**REQUIRED ACTION:** Show all the lines in the data below that include the word "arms".

■ ■ ■ ■

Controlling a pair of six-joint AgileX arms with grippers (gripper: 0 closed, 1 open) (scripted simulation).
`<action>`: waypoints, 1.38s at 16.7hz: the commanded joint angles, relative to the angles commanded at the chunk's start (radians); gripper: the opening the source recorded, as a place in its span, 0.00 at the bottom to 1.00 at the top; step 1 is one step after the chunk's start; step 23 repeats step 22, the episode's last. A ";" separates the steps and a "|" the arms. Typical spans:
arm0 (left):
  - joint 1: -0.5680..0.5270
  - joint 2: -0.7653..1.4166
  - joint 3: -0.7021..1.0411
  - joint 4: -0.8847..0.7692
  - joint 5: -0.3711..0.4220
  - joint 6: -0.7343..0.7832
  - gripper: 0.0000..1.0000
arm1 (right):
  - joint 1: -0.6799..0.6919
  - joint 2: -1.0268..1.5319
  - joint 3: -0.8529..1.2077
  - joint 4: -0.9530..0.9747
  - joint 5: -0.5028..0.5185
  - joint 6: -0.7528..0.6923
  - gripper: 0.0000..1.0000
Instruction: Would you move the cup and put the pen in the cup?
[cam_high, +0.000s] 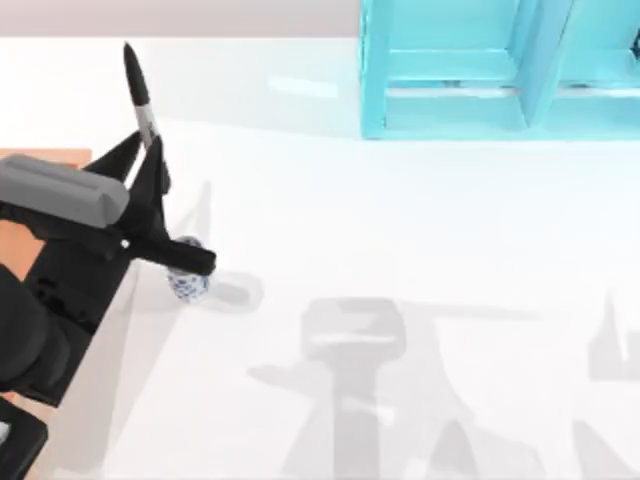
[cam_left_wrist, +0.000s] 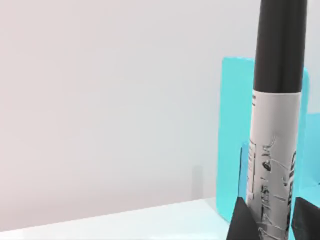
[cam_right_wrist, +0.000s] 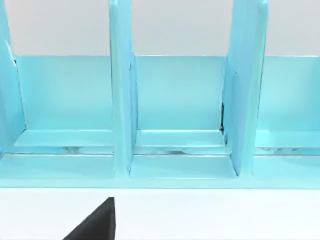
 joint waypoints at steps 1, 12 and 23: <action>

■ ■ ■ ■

**ANSWER:**
Controlling a pair of six-joint AgileX arms with grippers (gripper: 0 closed, 1 open) (scripted simulation).
`<action>`: waypoints, 1.38s at 16.7hz: the commanded joint angles, relative to the angles commanded at the chunk's start (radians); gripper: the opening the source recorded, as a place in its span, 0.00 at the bottom to 1.00 at the top; step 1 is one step after the chunk's start; step 23 repeats step 22, the episode's last. A ";" separates the steps and a "|" the arms. Typical spans:

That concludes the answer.